## TASK BRIEF
Search the entries for the word "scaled" and pull out each line that has it.

## DATA SUPPLIED
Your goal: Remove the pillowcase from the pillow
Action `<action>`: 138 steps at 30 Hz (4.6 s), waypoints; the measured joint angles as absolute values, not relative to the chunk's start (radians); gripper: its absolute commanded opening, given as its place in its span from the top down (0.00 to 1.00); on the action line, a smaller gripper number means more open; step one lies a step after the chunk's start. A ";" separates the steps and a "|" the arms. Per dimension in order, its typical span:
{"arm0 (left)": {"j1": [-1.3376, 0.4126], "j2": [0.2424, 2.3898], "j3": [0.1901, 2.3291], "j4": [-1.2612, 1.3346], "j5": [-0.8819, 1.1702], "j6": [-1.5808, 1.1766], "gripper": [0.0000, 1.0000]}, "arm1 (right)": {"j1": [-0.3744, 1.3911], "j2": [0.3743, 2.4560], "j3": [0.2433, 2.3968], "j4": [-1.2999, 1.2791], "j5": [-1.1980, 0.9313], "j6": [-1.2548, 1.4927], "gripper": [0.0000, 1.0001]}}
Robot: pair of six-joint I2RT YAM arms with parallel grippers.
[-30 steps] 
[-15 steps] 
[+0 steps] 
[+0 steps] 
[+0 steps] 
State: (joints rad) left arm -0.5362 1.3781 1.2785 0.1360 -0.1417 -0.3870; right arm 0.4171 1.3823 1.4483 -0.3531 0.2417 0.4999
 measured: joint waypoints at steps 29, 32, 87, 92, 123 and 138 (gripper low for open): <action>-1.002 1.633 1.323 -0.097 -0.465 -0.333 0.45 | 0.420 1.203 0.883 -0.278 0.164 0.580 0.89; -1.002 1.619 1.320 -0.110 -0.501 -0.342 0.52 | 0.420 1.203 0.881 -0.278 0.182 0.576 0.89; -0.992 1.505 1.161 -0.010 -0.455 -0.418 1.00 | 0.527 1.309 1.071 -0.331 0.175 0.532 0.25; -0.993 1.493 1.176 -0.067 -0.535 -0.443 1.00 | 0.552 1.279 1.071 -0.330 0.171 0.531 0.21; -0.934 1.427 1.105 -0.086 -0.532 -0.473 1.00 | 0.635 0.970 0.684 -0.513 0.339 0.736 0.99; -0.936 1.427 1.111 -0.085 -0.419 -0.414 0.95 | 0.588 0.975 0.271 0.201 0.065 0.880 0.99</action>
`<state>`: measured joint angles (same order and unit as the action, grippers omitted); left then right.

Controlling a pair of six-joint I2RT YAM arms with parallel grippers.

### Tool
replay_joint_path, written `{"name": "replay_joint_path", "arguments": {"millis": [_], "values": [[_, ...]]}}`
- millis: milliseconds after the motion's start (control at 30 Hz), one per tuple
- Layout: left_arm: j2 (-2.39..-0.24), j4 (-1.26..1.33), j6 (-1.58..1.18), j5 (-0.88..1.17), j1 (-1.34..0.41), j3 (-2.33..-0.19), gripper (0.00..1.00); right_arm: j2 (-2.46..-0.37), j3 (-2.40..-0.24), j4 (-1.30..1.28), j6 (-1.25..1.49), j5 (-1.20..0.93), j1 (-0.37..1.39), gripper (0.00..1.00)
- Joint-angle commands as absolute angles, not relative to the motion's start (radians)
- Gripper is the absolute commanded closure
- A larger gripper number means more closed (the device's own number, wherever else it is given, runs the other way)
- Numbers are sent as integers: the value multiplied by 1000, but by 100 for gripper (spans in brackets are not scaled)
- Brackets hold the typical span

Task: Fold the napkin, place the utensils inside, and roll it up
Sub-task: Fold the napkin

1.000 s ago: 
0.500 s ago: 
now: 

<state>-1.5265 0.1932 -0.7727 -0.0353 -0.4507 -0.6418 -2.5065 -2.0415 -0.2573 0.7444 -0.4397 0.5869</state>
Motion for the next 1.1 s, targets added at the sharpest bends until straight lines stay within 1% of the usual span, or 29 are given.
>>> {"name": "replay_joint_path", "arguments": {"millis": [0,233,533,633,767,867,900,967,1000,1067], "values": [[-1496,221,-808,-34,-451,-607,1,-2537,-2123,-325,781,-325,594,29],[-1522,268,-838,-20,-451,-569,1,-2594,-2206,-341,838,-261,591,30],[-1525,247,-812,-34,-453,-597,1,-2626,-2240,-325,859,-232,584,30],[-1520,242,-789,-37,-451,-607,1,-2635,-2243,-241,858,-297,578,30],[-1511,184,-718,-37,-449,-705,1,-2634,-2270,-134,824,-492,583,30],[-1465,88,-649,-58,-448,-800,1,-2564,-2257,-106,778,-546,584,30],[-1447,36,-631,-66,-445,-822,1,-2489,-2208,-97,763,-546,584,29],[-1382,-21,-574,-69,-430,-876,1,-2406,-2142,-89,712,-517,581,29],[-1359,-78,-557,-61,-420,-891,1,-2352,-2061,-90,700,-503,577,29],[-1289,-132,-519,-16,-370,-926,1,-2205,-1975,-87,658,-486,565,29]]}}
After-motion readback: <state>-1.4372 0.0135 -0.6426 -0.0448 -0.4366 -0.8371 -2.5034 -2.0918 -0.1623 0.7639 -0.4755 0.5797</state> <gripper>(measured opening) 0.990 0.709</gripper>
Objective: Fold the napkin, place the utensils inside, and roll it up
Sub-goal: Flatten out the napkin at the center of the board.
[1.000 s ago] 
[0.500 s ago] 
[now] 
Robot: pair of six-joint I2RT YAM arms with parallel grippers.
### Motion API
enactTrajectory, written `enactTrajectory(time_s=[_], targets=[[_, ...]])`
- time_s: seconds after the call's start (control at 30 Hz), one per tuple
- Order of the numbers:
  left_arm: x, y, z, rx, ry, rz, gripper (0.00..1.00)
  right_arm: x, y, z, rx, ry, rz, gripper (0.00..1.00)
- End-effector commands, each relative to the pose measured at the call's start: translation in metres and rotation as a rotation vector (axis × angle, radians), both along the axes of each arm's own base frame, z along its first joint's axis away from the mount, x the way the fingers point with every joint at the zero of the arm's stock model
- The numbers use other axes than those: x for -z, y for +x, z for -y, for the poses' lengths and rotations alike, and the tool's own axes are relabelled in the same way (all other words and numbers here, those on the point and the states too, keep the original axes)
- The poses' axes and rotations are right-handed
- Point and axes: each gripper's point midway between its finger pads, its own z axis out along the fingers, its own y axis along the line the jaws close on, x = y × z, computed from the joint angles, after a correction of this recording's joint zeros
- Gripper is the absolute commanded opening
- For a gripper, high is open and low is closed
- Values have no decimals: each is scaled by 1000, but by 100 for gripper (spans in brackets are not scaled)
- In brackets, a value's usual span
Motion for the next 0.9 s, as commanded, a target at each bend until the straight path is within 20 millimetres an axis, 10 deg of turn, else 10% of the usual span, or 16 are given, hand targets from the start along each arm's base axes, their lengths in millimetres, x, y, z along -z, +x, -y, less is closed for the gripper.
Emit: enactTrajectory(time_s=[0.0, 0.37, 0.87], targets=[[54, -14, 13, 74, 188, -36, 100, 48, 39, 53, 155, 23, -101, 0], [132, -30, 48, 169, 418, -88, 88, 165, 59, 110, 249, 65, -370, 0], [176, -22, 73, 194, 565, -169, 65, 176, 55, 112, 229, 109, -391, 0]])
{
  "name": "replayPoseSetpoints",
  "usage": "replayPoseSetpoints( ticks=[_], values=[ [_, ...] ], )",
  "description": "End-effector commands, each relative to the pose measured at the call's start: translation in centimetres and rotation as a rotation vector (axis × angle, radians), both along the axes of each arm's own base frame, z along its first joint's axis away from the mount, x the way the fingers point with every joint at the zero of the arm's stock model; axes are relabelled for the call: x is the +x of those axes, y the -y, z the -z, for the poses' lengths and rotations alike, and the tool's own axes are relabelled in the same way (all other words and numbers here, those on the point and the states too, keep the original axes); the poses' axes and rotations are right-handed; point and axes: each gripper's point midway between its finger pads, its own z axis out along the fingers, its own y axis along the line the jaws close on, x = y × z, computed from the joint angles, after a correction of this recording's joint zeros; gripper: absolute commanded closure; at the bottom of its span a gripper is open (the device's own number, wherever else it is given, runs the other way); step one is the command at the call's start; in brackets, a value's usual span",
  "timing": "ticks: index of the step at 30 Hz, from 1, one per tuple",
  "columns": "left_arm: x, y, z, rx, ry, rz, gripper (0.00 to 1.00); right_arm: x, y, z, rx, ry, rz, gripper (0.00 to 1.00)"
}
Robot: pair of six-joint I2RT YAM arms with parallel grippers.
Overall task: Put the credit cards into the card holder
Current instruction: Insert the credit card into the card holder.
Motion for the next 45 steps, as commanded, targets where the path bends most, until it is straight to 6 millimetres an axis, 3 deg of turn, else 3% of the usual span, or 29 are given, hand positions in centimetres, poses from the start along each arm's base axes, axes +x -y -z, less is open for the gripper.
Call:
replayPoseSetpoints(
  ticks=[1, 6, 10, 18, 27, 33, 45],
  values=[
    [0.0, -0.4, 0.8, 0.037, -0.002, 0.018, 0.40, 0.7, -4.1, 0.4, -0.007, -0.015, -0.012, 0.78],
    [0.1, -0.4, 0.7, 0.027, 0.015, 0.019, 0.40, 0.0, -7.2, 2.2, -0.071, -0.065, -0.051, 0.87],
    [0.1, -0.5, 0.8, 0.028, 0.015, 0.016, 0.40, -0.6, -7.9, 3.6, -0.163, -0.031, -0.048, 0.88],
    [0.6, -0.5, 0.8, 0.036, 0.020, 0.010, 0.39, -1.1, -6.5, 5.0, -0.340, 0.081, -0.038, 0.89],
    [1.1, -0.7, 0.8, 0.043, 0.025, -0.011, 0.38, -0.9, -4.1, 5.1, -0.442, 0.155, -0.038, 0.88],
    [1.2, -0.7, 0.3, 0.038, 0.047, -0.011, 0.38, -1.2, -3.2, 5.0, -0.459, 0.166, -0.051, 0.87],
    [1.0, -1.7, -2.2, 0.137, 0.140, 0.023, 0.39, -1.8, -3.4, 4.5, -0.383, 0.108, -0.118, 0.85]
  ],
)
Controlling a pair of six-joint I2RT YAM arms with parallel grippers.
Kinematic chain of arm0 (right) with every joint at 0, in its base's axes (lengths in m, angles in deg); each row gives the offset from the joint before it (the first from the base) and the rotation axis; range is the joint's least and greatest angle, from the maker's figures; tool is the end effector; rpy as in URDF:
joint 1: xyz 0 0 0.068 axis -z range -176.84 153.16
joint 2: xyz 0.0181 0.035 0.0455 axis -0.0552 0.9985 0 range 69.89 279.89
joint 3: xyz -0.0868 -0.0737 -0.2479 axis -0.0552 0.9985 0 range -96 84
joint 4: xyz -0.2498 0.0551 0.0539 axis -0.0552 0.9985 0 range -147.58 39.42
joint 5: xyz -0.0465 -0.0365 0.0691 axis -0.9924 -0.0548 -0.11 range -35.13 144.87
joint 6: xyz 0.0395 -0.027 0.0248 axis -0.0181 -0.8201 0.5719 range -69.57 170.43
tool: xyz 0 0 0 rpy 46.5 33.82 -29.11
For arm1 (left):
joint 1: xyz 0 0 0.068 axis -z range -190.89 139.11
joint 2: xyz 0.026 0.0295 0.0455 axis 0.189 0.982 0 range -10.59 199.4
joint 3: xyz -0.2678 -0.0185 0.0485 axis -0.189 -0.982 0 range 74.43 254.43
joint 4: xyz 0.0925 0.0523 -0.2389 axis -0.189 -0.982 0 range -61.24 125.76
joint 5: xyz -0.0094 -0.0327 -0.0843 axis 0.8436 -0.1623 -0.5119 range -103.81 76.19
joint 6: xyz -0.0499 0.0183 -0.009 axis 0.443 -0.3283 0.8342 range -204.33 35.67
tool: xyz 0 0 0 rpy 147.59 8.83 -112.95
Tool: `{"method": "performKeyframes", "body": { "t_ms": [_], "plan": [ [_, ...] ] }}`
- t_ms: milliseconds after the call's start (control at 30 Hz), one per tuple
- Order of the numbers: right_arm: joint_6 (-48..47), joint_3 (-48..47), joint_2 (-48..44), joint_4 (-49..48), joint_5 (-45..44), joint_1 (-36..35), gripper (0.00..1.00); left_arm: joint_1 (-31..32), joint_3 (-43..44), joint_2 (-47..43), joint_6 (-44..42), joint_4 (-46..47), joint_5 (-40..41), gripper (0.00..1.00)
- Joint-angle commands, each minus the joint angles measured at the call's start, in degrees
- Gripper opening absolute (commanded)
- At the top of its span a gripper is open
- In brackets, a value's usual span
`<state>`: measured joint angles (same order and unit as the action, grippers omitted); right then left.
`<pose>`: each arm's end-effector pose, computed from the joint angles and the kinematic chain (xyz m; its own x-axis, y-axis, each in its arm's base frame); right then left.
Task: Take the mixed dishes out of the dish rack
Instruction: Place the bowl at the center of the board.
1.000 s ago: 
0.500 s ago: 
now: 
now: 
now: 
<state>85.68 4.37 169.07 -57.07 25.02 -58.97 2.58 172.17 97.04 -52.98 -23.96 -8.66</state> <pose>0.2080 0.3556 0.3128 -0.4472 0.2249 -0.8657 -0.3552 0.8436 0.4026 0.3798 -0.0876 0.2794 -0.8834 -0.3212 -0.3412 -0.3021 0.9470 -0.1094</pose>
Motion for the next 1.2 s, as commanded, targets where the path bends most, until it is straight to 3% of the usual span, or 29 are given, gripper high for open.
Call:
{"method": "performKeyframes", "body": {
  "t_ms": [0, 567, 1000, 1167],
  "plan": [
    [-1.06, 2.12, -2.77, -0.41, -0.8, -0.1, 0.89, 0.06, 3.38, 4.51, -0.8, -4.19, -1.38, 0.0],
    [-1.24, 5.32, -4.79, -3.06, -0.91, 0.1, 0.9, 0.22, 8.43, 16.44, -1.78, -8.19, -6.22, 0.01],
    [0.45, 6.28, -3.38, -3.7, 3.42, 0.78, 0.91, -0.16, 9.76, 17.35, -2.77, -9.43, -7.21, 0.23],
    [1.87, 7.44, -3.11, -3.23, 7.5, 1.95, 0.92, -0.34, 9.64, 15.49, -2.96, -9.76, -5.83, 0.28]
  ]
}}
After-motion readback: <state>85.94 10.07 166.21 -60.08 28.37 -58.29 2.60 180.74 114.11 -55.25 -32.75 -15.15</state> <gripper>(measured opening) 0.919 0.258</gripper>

## ANSWER SECTION
- Numbers are sent as integers: the value multiplied by 1000, but by 100 for gripper (spans in brackets are not scaled)
- Values have no decimals: each is scaled by 1000, but by 100 for gripper (spans in brackets are not scaled)

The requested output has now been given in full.